> Aperçus biographiques
Ami personnel de Frithjof Schuon, Titus Burckhardt, né
à Florence en 1908 et mort à Lausanne en 1984, compte parmi les grands
« ésotéristes » du 20ème en Occident, parce
qu’il a développé, dans le sens de sa propre vocation en Dieu, une œuvre
originale, toute entière consacrée à l’art, à l’art traditionnel
et sacré, naturellement, qu’il a illustré par des ouvrages auxquels il
faut sans cesse se référer.
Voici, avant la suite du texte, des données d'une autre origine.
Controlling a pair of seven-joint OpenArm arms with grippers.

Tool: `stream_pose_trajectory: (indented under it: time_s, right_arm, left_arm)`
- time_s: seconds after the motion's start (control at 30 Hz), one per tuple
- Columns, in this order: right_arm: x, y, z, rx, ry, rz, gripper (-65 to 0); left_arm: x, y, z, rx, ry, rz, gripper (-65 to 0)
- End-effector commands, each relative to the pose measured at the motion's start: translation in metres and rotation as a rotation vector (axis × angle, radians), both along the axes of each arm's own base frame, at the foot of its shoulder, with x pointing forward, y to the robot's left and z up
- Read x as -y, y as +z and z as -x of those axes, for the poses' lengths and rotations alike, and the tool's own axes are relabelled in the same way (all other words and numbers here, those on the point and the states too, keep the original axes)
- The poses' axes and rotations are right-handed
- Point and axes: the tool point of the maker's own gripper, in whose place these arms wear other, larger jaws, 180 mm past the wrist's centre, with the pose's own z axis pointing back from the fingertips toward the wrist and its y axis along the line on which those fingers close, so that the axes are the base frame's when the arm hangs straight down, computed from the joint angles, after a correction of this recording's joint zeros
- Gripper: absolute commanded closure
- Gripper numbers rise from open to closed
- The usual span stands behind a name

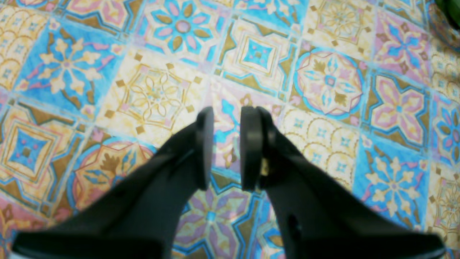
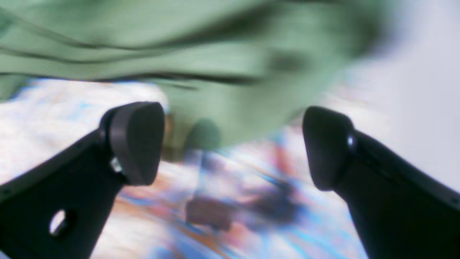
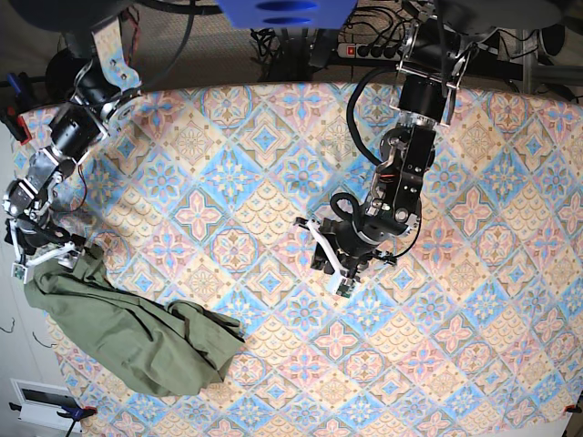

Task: Layout the t-shirt on the table in an organized manner, then fold the t-shirt properly
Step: 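Lift the grasped shirt edge with the right gripper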

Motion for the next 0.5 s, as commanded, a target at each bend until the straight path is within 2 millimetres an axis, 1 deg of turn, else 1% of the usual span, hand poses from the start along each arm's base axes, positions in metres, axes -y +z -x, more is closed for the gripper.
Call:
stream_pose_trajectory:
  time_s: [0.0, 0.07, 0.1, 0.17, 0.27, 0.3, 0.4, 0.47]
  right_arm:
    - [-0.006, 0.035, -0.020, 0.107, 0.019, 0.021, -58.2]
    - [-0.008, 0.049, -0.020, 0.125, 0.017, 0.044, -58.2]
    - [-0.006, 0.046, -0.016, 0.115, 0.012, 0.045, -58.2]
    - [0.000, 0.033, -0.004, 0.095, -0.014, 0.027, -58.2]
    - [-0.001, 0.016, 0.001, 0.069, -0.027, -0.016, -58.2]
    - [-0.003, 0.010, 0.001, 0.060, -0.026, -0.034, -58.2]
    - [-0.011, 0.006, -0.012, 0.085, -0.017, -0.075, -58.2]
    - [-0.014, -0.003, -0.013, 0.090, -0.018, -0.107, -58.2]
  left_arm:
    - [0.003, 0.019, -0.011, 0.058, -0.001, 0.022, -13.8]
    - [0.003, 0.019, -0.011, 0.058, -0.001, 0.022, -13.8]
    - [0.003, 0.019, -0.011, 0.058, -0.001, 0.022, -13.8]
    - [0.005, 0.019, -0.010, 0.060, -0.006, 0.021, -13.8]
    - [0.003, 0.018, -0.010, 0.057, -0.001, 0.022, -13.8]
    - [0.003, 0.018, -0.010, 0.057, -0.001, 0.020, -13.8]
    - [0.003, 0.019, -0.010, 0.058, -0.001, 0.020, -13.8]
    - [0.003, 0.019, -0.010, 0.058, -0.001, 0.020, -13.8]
Né dans une famille suisse germanique
d’artistes et d’historiens de l’art, il aura beaucoup voyagé dans
tous les pays du monde arabo-musulman, avec une réelle prédilection pour
le Maroc, où il séjournera longuement dans les années 30. Durant ces
années, il apprendra aussi l’arabe et se convertira à l’ésotérisme
musulman – sous le nom de Sidi Ibrahim. Ceci, avant de rentrer à
Lausanne pour y diriger une maison d’édition (Urs Graf Verlag), spécialisée
dans la reproduction de manuscrits médiévaux, et pour se consacrer à
des traductions, articles et ouvrages : sur l’alchimie,
l’astrologie et l’art sacré.
Pourquoi l’art ? C’est, comme il le dira lui-même, que
« l’étude de l’art islamique, comme celle de n’importe quel
autre art sacré, peut conduire, lorsqu’elle est entreprise avec une
certaine ouverture d’esprit, vers une compréhension plus ou moins
profonde des vérités ou réalités spirituelle qui sont à la base de
tout un monde à la fois cosmique et humain ». Mais aussi, parce
que, selon le mot du prophète de l’Islam, « Dieu est beau et il
aime la Beauté » : « Cette parole du Prophète,
écrit-il, ouvre des perspectives illimitées, non seulement pour la
vie intérieure, où la beauté aimée par Dieu est avant tout celle de
l’âme, mais aussi pour l’art, dont le vrai but, compris à la lumière
de cet enseignement prophétique, est de prêter un support à la
contemplation de Dieu. Car la beauté est un rayonnement de l’univers,
et toute œuvre belle en est un reflet. »
En
1972, il sera nommé expert auprès de l’UNESCO et sera chargé,
jusqu’en 1977, d’un programme de préservation de la médina de Fès.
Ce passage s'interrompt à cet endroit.